Comunque inizialmente Law ottenne un successo pazzesco e venne considerato un genio, per cui il Duca D’Orléans lo ricompensò concedendogli il diritto di commerciare con la Louisiana, in esclusiva. Law creò quindi la Mississippi Company e la quotò in borsa, riuscendo a piazzare 200.000 azioni che crebbero in poco tempo per 30 volte il valore iniziale. Dopo questo ennesimo successo, lo Stato gli concesse altri privilegi, come il monopolio del commercio di tabacco e addirittura il diritto di coniare monete di oro e argento. A questo punto la Banque Générale divenne la Banque Royale, in pratica la banca centrale di Stato, diretta dal nostro eroe. Il Re, visto il successo inarrestabile del suo pupillo, gli chiese di stampare e ristampare moneta. Perché no? Poco prima la Francia non riusciva a pagare i debiti mentre ora aveva a disposizione tonnellate di denaro, bastava solo mettere in moto i macchinari, anzi, non fermarli mai.

A Parigi sembrava festa perenne: negozi pieni, gente per strada vestita di tutto punto, beni di lusso che andavano a ruba. Mi ricorda qualcosa, ad esempio l’Italia negli anni 80, e come avrete immaginato i problemi cominciarono ad affiorare. Immettere quantità di denaro elevata nel circuito porta inevitabilmente inflazione monetaria e in questo caso, ad esempio, sia i prezzi delle abitazioni che gli affitti aumentarono di 20 volte in poco tempo.

Il primo vero segnale che fosse tutta illusione avvenne per un capriccio: il Principe de Conti avrebbe voluto acquistare azioni della Mississippi Company ad un prezzo stabilito da lui stesso, ma Law si rifiutò. Il principe, incavolato, mandò tre carrozze piene di banconote alla banca, per farle convertire in oro. Law gli fece recapitare oro e argento, ma il Duca D’Orléans ne fu irritato e offeso, quindi pregò il Principe di riconsegnare il metallo alla Banca. De Conti lo fece (temendo ripercussioni politiche) ma questo fu un campanello d’allarme per i cittadini più svegli, che cominciarono a convertire le banconote in qualunque oggetto di valore tangibile, come pietre preziose, oro, gioielli, monete. Questo mi fa pensare ad un altro comportamento dei giorni nostri, il Bank Run.

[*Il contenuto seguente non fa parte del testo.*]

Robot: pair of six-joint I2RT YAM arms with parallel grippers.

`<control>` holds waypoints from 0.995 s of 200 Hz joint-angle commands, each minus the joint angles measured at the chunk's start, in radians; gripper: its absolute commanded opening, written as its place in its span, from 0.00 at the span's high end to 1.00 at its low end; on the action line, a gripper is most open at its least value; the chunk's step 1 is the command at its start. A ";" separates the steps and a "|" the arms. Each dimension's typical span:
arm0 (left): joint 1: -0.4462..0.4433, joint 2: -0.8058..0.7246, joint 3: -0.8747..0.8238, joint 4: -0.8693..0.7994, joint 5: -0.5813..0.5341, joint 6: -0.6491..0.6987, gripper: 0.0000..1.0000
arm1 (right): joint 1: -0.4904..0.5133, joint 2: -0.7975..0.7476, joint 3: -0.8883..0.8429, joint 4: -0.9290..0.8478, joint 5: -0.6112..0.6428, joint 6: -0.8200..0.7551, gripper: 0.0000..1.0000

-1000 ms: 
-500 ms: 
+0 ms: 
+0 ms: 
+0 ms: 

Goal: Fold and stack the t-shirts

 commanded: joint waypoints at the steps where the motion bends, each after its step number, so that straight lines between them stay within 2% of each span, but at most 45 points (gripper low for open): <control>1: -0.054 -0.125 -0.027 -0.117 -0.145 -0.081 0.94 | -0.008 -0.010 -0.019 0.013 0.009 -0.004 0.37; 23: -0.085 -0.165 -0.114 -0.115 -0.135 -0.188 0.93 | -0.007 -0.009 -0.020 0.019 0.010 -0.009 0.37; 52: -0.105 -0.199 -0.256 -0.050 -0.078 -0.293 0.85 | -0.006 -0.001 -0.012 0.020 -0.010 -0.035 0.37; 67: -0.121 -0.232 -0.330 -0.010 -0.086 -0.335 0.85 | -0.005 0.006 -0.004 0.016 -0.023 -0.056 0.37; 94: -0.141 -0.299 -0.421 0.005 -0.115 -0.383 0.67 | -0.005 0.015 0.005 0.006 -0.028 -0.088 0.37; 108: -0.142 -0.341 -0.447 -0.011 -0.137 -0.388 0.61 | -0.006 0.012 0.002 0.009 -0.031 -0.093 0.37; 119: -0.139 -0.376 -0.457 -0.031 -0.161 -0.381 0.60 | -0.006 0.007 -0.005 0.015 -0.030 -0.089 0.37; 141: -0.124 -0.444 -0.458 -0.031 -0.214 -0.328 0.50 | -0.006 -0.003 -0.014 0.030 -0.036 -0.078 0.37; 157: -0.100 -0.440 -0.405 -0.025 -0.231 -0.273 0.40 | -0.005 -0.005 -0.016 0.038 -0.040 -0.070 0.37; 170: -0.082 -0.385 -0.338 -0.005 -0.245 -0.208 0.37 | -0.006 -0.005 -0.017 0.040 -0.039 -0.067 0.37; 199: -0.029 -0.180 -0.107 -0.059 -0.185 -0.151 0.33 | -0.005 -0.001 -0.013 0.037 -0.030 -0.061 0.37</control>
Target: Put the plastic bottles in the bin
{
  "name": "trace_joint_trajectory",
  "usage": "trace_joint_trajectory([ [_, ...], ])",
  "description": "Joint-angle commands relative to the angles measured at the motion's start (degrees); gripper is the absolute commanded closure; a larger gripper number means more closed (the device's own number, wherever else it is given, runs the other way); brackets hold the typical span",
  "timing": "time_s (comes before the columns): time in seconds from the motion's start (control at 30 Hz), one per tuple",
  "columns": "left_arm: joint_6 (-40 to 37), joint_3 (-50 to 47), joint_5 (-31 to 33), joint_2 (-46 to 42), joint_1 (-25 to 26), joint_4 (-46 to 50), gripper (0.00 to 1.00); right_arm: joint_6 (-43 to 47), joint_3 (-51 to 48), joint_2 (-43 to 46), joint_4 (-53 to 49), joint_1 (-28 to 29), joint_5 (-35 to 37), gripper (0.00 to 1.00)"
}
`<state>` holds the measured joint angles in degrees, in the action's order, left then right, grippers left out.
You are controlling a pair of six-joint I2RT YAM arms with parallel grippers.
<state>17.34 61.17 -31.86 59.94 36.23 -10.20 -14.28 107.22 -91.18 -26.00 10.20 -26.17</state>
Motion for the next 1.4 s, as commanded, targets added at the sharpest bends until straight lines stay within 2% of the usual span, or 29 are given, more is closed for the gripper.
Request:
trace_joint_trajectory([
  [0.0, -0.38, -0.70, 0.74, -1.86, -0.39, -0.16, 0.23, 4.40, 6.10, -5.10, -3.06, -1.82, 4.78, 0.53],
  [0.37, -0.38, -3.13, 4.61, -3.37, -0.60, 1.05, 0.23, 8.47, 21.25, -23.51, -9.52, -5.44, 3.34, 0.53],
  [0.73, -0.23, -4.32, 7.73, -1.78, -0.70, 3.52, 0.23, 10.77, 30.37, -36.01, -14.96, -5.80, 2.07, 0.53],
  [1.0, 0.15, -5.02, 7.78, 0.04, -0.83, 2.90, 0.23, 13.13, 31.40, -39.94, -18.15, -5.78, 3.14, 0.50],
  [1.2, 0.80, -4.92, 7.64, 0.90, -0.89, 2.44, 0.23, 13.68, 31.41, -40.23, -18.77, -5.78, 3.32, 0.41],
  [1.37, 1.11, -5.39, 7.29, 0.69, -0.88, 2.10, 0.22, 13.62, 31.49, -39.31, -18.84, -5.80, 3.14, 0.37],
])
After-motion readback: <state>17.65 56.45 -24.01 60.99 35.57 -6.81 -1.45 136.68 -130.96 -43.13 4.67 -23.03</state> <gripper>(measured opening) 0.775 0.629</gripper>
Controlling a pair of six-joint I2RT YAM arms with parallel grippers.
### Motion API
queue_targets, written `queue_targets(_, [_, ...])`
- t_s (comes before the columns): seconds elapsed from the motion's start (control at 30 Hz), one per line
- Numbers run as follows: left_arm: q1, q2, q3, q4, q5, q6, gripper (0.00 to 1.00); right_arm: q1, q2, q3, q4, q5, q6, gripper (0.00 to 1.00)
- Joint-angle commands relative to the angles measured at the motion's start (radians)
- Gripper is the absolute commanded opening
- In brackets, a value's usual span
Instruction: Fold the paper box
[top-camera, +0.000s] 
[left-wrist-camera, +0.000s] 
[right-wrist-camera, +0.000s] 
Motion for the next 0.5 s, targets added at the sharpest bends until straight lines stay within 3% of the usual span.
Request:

A questo punto lo Stato corse ai ripari: impedì con una legge la convertibilità delle banconote in oro e argento ma anche l’acquisto di gioielli e gemme. Inoltre obbligarono i cittadini a consegnare i metalli in loro possesso, fecero perquisizioni e sequestrarono tutto il possibile, tramite l’uso della forza. Ma ormai la frittata era fatta: a Law furono tolti i poteri e le banconote furono svalutate di oltre il 50% per cercare di equilibrare le forze in campo, ma non bastò, ormai la gente aveva mangiato la foglia.

Tutti i cittadini si recarono nelle banche per convertire le banconote in oro, argento, rame, tutto quello che non poteva essere creato dal nulla. Le scorte finirono presto e si sfiorò una nuova guerra civile. Law scappò a Venezia dove morì poco dopo, in povertà. Nel giro di soli quattro anni passò da galeotto a uomo più ricco di Francia, per poi ricadere nella povertà assoluta.

I disastri della prima Fiat Money della storia furono lentamente riparati (dalla moneta buona), ma ci vollero decenni. Decenni di crisi e depressione.

Per dovere di cronaca devo aggiungere che al momento siamo nelle stesse identiche condizioni dell’epoca, infatti dal 1971 le monete di tutto il mondo sono completamente slegate da qualsiasi bene tangibile. Per ora le cose stanno funzionando, anche se con pesantissime crisi cicliche.

Il nostro John Law starà probabilmente sorridendo, soddisfatto della sua teoria monetaria.